Support for organizations doing work in East Boston, a neighborhood experiencing higher rates of COVID-19:

  • Center for Cooperative Development and Solidarity will offer financial relief for East Boston families in need who are ineligible to receive support from other resources. 
  • East Boston Soup Kitchen will continue distributing grocery gift cards to families in need in the East Boston community.
  • Eastie Farm will work with East Boston Mutual Aid, East Boston Soup Kitchen, Boston Chinatown Neighborhood Center, and Chinese Progressive Association to identify families in need of food.

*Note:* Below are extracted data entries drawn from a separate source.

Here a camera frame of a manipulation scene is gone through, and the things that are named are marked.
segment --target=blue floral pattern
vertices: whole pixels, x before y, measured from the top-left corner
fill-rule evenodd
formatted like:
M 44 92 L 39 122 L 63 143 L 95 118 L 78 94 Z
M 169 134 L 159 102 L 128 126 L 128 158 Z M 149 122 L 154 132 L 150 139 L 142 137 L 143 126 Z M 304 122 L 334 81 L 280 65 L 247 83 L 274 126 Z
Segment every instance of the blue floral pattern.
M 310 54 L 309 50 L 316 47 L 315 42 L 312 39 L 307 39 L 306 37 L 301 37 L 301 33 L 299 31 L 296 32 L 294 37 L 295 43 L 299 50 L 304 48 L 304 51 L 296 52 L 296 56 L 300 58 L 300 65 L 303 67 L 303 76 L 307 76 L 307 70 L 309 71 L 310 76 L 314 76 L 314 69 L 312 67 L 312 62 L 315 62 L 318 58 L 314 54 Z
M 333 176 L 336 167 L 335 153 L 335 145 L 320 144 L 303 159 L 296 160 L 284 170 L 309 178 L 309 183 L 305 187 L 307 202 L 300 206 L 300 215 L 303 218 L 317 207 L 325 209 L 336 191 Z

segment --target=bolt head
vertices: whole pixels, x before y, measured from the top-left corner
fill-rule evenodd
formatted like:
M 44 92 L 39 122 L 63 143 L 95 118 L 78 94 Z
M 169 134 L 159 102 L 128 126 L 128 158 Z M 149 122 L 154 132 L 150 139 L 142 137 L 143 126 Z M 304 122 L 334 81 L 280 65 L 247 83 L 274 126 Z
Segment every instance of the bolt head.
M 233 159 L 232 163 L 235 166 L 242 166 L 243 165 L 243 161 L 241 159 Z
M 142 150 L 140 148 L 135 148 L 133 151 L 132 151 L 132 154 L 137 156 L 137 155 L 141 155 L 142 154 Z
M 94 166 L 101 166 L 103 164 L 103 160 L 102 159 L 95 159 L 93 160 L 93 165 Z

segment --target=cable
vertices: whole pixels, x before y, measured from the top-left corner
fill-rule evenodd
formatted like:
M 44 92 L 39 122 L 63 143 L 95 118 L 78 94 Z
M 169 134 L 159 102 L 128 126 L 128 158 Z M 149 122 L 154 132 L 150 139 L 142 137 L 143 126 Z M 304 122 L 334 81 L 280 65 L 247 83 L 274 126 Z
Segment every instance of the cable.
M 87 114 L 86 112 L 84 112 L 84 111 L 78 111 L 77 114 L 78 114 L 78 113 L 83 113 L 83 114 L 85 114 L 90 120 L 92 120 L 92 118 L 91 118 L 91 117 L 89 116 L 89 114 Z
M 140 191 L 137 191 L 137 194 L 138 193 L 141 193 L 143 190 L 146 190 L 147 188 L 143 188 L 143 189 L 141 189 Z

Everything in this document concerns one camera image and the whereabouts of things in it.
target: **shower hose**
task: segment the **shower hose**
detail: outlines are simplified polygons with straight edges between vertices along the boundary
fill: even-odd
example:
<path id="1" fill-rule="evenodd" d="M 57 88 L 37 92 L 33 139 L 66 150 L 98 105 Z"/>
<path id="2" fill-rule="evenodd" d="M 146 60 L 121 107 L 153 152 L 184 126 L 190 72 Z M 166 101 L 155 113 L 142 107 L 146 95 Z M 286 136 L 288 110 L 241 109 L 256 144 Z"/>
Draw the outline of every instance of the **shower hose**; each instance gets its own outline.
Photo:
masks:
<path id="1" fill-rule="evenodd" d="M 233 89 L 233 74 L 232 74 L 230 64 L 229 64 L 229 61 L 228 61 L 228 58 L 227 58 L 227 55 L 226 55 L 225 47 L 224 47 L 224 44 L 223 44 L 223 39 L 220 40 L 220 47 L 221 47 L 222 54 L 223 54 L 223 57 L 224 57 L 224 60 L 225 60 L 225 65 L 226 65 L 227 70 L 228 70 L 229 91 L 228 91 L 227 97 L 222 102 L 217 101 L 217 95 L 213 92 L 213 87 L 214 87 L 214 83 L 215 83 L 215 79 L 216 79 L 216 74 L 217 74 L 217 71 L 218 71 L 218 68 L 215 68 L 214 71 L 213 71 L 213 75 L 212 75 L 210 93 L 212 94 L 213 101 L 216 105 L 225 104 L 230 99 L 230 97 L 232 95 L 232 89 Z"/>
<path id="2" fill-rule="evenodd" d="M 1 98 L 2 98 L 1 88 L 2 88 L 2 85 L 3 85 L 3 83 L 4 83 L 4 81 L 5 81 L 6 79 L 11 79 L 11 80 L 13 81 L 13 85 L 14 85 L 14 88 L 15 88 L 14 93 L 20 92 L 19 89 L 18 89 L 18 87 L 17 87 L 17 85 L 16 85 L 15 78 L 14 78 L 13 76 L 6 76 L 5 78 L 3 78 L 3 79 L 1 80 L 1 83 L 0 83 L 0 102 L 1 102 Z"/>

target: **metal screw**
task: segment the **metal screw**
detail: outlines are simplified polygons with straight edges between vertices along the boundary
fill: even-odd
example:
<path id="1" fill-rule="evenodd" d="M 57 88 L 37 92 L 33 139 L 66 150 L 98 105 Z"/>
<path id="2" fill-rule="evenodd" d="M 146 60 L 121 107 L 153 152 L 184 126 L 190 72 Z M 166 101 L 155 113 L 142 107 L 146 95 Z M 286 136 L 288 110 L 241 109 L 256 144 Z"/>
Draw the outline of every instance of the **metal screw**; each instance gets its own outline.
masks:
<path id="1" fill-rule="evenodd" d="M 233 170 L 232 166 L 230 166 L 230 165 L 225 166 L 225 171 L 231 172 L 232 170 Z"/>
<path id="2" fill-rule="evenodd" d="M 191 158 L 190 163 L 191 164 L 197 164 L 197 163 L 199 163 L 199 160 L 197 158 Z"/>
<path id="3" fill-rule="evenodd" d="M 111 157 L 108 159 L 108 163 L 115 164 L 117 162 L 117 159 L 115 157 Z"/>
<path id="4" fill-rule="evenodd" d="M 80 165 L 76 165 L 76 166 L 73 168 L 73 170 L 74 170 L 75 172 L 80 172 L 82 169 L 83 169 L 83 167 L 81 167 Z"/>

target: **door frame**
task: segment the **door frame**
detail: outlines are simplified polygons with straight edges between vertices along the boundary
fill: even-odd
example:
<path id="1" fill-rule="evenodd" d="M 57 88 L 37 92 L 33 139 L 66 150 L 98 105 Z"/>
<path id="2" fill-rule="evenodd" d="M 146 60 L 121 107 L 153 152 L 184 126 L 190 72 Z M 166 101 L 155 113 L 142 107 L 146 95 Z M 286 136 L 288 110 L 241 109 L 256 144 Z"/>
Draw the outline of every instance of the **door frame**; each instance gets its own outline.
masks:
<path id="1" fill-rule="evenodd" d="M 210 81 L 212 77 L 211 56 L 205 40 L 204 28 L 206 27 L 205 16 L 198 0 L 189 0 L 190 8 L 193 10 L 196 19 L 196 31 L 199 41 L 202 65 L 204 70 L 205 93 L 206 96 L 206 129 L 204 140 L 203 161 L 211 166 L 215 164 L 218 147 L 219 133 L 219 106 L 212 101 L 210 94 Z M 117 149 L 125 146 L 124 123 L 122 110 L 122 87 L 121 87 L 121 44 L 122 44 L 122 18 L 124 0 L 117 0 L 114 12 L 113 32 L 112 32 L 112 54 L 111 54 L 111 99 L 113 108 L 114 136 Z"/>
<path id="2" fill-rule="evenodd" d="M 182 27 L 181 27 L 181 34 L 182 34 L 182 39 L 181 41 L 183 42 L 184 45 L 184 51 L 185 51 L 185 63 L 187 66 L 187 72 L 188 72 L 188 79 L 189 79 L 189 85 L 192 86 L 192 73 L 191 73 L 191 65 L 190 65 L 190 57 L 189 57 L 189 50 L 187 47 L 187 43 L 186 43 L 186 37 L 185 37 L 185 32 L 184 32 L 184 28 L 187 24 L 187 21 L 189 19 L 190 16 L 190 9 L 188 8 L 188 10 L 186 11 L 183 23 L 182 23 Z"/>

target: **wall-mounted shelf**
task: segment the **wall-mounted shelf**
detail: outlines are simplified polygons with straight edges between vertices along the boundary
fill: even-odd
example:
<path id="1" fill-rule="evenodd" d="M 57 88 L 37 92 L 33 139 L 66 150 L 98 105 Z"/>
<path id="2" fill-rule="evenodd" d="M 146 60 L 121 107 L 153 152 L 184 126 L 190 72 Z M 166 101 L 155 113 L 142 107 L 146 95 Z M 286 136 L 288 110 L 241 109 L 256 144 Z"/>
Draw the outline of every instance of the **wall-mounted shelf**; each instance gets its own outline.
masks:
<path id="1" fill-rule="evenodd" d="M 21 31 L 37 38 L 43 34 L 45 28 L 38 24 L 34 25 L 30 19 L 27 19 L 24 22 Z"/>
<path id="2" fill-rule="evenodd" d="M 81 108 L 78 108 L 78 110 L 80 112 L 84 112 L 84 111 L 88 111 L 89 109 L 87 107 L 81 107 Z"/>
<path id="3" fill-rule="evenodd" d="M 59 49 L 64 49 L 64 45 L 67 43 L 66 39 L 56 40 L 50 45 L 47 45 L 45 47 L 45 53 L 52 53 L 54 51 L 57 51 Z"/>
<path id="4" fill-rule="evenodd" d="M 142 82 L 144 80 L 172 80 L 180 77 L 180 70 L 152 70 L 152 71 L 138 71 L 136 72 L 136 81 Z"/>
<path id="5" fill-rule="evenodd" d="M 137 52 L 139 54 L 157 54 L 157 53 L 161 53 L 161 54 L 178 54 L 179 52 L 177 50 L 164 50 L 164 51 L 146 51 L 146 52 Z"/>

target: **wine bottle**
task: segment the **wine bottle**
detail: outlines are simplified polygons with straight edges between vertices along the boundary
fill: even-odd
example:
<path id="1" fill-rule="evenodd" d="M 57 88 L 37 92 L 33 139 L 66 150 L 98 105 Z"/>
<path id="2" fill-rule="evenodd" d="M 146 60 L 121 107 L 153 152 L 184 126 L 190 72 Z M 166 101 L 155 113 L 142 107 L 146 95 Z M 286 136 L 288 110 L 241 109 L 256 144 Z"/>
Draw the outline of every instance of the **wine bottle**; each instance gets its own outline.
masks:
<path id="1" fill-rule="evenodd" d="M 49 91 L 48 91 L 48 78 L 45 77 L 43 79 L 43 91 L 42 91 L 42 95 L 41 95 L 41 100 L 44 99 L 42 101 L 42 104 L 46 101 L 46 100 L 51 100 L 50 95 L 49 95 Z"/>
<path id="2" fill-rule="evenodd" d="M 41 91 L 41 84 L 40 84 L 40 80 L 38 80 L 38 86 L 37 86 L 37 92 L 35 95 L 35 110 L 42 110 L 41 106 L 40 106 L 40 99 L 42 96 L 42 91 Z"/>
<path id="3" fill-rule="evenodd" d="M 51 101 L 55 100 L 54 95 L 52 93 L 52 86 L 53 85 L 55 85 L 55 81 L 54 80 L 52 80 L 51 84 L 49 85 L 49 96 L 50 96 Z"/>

Two local restaurants, Bon Me and Tawakal Halal Cafe, will then prepare and distribute safely prepared meals to families in East Boston and Chinatown. 
  • Maverick Landing Community Services, in partnership with The Harborside Community Center, Neighbors United for a Better East Boston, and Veronica Robles Cultural Center, will offer food, supplies and financial assistance to East Boston families who do not have access to stimulus dollars, unemployment assistance, or who do not qualify for public benefits.
  • Salesian Boys and Girls Club distributes meals from the Club and provides home delivery of  breakfast, lunch, hygiene products, and at-home art activities to children and families. 

Support for Boston's most vulnerable populations, including those experiencing homelessness and persons with disabilities:

  • Commonwealth Land Trust will support vulnerable residents with HIV/AIDS in their supportive housing programs by providing increased frequency and extent of cleaning and enhancing social distancing policies.
  • Developmental Evaluation and Adjustment Facilities, Inc. will adapt their service delivery to provide deaf-accessible essential health information relating to COVID-19, how to access basic needs online, and more.
  • Haley House will prepare 500 additional hot take-out meals and expand their food pantry services at their South End soup kitchen.
  • Health Care Without Walls will staff screening stations at Rosie's Place to promote the health and safety of guests and will provide gift cards to vulnerable clients in need of basic supplies.
  • Home for Little Wanderers will provide extra meals for children and youth living at their group homes and residential sites and grocery assistance to families and individuals identified by their clinicians.
  • New England Paralyzed Veterans of America will continue transporting disabled veterans to the VA Boston Healthcare System, help veterans combat feelings of isolation and loneliness, and assist home-bound veterans with their food needs.
  • Rosie's Place will continue to be a safe space where vulnerable and homeless women can access services such as medical screening, showers, both daytime and overnight shelter, prepared to-go meals and snacks, and groceries.

As the effects of the coronavirus pandemic are quickly evolving and potentially long-lasting, the City and the Steering Committee will work closely with non-profit partners and service providers to understand how their needs will change. As a result, the priorities of the fund may change as the needs of Boston residents evolve.

The Boston Resiliency Fund exists within the Boston Charitable Trust, an existing 501(c)(3) designated trust fund managed by the City of Boston's Treasury Department. For more information on how to make a donation, please visit: boston.gov/resiliency-fund. For general inquiries, please email brf@boston.gov.

To learn more about other funds serving Boston nonprofits, please visit Philanthropy Massachusetts' resource page. In addition, the COVID-19 Response Fund at The Boston Foundation and the COVID-19 Family Support Fund at the United Way are working to rapidly distribute resources to organizations and individuals in Greater Boston that are disproportionately affected by the coronavirus outbreak.